Many, however, don’t see the merit of “flogging a dead horse”, as Harakanta Bartamuly, a farmer in Jorhat, puts it. “What’s the point? 865 young men and women died in the anti-foreigner agitation. What did we gain? How many foreigners have been deported?” At a roadside tea stall near Nagaon, about 120 km from capital Guwahati, Abdul Hannan (55) retorts when asked about CAA: “What about CAA? How does it matter to me? I am struggling to feed my family.” Others, like Bangalore-based Assamese entrepreneur Bedabrata Borah, feel that implementing CAA will be the beginning of the end for the small ethnic tribes of the Northeast. “Instead of bringing legislations (under the Assam Accord) to protect our language, culture and heritage, the government has pushed CAA to protect citizens of a foreign country...voters must strongly demand for Assam to be exempted from the purview of CAA,” he says.
For Congress supporters and the confirmed anti-CAA electorate, the biggest worry appears to be the possibility of a split in anti-BJP votes, with at least three camps vying for the same voters. Sam Stafford’s sister definitely thinks so. “Given the fact that they are all against CAA, they should have fought the elections together. I am worried about the split in votes,” Mousumi Stafford says. Raijor Dol and Asom Jatiya Parishad have a pre-poll tie-up and Congress is leading an eight-party alliance that includes the AIUDF.
Author and political commentator Samrat Choudhury also believes “the opposition, being divided, will obviously fail to capitalise on the anger against CAA and other issues. With anti-incumbency votes going three ways, the incumbent will be the beneficiary.”

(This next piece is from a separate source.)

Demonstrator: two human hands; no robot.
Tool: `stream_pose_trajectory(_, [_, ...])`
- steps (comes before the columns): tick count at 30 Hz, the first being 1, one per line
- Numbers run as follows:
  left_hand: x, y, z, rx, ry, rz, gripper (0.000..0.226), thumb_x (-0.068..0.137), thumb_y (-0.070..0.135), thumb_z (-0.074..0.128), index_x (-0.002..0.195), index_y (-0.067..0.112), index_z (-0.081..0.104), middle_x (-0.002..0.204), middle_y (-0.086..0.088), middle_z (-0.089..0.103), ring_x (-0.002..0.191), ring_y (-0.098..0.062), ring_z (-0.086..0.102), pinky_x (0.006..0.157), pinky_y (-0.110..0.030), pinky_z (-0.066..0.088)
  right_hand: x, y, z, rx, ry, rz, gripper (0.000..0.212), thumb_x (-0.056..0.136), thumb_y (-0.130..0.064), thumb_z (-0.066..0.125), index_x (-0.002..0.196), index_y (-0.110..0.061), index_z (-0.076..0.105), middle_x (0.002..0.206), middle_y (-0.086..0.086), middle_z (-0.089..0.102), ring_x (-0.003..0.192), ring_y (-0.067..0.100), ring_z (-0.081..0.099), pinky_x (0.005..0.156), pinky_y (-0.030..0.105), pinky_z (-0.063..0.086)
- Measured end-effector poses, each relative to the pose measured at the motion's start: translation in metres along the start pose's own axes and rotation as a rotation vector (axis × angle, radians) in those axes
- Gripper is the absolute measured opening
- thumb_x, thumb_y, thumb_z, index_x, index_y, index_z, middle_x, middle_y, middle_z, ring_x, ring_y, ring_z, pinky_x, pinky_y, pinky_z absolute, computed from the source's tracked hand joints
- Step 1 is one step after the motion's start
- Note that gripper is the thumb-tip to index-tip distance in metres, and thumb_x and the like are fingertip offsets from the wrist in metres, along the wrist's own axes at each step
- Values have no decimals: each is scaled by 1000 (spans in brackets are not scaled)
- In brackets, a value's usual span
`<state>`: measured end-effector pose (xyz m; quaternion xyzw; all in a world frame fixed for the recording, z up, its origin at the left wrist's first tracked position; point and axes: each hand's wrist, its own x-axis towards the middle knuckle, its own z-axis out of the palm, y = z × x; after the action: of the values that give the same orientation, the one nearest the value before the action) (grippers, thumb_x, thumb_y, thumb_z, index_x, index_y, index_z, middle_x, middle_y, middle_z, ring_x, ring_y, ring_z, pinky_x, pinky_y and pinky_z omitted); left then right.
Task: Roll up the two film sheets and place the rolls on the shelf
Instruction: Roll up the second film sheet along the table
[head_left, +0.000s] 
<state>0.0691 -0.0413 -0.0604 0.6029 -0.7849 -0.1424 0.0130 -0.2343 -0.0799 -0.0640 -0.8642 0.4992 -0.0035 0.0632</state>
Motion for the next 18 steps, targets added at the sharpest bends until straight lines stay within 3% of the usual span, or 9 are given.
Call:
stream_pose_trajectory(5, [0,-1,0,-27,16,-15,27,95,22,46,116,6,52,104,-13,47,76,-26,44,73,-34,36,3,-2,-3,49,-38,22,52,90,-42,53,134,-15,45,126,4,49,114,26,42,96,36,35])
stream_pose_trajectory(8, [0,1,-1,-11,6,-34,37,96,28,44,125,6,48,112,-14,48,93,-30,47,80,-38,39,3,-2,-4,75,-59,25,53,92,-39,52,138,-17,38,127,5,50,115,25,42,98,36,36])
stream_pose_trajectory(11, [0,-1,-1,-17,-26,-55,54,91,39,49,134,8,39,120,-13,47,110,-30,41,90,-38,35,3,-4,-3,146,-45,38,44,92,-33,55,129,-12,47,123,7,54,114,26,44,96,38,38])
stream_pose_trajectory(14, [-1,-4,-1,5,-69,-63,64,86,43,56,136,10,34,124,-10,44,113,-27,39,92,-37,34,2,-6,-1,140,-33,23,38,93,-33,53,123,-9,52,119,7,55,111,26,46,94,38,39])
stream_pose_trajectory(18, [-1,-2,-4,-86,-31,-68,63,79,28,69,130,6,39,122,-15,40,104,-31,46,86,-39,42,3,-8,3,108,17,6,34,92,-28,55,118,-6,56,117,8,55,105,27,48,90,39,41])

For the Congress, an intra-party division over CAA could also undo all the planning and hard work. While the party might gain in the Brahmaputra Valley, in Barak Valley, where Hindu Bengalis are in a majority, there is a lot of support for CAA. And the party’s strongest leader in Barak Valley, former Silchar MP Sushmita Dev, has consistently refused to speak out against the legislation despite the party’s stand. She has also refused to drape the “no-CAA” gamusa on herself like other party leaders, including Priyanka Gandhi Vadra.
For all the talk of anti-CAA anger among the masses, the Congress has not been able to crack the code within the party.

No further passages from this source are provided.